The method based on non-local self-similarity patches has been widely applied in image denoising. For a given image patch, there are similar image patches at neighbor windows in the image. Traditionally, similar patches are vectorized and then rearranged into a matrix, which should have a low rank. Hence the denoising problem can be reformulated into a low rank recovery problem. However, the vectorization process can disrupt the spatial relationships among the patches. To improve this drawback, we rearrange the similar patches into a tensor to keep the spatial relationships. When the higher-order singular value decomposition (HOSVD) is applied to this tensor, the resulting core tensor should be sparse. In this paper, the sparse property of the core tensor is utilized to characterize similar patches, and then an optimization model is derived.

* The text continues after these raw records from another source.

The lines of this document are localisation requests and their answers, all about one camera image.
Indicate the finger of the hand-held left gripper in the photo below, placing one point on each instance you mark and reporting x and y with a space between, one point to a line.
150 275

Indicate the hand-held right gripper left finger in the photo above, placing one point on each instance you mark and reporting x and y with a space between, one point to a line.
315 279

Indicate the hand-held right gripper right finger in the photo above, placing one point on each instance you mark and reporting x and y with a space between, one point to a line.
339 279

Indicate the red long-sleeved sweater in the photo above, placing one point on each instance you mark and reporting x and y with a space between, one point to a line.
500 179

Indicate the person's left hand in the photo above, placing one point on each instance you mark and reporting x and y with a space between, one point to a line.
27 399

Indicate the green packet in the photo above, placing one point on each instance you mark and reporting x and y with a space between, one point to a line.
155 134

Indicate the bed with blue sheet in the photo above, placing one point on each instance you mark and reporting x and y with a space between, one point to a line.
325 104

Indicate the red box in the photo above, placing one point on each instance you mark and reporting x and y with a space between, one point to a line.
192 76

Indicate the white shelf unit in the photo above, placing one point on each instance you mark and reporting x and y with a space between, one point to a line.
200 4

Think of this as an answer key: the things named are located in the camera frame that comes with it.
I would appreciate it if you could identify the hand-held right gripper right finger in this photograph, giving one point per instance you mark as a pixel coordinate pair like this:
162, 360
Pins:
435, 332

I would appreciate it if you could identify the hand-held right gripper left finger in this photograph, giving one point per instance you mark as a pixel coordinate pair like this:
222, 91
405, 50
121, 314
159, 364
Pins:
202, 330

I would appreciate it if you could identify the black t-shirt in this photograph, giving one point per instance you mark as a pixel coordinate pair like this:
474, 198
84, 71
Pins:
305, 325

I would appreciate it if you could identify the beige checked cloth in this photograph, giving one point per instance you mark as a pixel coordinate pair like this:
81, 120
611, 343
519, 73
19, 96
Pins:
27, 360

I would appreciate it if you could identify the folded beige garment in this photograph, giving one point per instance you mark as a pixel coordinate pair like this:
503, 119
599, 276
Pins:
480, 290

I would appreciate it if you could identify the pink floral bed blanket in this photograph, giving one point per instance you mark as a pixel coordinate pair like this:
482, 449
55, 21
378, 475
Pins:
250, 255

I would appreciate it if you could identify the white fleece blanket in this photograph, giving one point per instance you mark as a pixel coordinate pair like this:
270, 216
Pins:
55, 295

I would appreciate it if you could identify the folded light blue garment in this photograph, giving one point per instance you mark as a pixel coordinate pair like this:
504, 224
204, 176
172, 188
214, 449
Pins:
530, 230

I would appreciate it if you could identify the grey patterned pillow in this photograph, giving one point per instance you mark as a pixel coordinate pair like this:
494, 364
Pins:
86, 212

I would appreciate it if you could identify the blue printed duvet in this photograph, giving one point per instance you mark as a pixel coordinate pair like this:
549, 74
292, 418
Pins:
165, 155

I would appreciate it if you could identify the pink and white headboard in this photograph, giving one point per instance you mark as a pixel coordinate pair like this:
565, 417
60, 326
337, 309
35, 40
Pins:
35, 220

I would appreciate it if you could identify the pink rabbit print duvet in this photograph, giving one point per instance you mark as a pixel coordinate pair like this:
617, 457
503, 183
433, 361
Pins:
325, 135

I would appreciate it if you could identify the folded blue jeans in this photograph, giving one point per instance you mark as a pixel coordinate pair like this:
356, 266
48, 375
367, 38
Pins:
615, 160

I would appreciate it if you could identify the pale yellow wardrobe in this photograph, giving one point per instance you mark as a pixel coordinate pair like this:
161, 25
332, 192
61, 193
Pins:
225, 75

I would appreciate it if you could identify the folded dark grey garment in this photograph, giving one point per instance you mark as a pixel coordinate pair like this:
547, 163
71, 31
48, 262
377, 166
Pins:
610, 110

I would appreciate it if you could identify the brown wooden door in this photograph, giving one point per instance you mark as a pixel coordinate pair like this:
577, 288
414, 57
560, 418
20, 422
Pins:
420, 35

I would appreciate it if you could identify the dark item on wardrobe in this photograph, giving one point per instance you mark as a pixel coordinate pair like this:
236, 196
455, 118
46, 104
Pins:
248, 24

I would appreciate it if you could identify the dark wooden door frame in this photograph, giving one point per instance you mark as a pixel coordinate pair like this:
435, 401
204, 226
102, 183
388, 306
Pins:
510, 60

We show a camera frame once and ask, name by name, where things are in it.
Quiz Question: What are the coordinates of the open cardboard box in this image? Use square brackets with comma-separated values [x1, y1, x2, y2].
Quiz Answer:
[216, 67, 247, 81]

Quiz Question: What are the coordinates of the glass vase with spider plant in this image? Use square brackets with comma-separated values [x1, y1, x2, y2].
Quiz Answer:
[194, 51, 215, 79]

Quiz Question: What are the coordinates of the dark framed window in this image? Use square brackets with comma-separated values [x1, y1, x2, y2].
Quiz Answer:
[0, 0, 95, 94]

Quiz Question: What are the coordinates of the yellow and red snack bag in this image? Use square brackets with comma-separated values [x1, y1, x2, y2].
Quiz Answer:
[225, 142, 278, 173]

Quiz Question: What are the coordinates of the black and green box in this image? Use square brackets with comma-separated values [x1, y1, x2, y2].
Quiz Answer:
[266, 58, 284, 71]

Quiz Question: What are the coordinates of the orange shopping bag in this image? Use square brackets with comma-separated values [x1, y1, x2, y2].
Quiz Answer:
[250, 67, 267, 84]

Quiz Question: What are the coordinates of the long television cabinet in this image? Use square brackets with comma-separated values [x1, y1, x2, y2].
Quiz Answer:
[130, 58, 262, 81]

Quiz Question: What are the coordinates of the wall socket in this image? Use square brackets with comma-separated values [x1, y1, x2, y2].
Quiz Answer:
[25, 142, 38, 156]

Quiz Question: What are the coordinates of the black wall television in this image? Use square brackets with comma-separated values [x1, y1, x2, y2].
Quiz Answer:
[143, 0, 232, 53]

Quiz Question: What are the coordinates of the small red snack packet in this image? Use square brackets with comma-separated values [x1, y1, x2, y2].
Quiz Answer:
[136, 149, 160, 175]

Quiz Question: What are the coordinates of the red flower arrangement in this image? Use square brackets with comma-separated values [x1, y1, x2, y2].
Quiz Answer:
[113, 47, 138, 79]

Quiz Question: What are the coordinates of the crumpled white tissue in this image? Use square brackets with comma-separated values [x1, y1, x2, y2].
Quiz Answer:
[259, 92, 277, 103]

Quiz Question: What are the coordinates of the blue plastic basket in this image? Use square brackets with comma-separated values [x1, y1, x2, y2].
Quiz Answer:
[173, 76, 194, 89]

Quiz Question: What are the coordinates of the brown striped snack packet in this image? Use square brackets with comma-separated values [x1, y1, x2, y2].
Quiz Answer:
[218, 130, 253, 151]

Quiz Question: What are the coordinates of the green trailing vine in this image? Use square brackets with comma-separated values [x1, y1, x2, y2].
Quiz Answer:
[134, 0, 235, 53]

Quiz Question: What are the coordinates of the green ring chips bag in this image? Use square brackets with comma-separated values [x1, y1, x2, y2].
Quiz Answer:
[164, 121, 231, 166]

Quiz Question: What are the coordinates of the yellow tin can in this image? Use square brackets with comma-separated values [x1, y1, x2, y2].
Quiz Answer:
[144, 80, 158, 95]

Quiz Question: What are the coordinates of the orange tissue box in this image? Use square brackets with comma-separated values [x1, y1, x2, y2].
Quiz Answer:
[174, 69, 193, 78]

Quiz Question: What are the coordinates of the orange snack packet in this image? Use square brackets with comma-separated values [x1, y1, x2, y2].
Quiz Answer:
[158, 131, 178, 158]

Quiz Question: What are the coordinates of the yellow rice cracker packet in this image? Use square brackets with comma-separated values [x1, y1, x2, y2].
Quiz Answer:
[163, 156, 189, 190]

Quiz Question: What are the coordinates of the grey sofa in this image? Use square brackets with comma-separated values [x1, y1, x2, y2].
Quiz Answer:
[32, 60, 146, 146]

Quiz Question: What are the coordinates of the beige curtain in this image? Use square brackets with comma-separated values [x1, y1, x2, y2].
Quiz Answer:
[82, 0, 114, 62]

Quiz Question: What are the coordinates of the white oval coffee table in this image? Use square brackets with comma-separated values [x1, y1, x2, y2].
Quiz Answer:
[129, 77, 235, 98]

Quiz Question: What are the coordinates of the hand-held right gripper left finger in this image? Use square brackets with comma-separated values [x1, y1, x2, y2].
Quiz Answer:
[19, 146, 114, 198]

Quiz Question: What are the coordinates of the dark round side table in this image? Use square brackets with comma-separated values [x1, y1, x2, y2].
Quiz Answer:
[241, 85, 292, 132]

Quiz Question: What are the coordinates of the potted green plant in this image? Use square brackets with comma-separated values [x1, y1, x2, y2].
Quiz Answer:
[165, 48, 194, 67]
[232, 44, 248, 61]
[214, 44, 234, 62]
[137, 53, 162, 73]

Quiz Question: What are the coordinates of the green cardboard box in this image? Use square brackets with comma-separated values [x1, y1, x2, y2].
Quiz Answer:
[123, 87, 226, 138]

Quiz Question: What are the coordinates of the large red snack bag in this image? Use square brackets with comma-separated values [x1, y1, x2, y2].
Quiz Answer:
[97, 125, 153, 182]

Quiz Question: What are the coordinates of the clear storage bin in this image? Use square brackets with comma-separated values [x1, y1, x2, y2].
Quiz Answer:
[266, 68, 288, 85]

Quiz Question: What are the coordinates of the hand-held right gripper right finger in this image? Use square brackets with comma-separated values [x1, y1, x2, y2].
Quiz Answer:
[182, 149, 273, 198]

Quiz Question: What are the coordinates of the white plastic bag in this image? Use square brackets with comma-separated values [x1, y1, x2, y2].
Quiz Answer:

Since the commonly used l0 norm regularization is NP-hard, we adopt the MCP function to constrain the sparse property of the core tensor. In addition, a total variation (TV) regularization term for the tensor is added to the model to preserve structural information in the image such as edges. Using the dual form to represent the total variation regularization and transforming the original problem into a saddle point problem, the primal–dual algorithm is applied to overcome the non-differentiability of the TV regularization. Finally, experimental results demonstrate that compared to existing denoising methods, the method proposed can better preserve details and structural information in the image.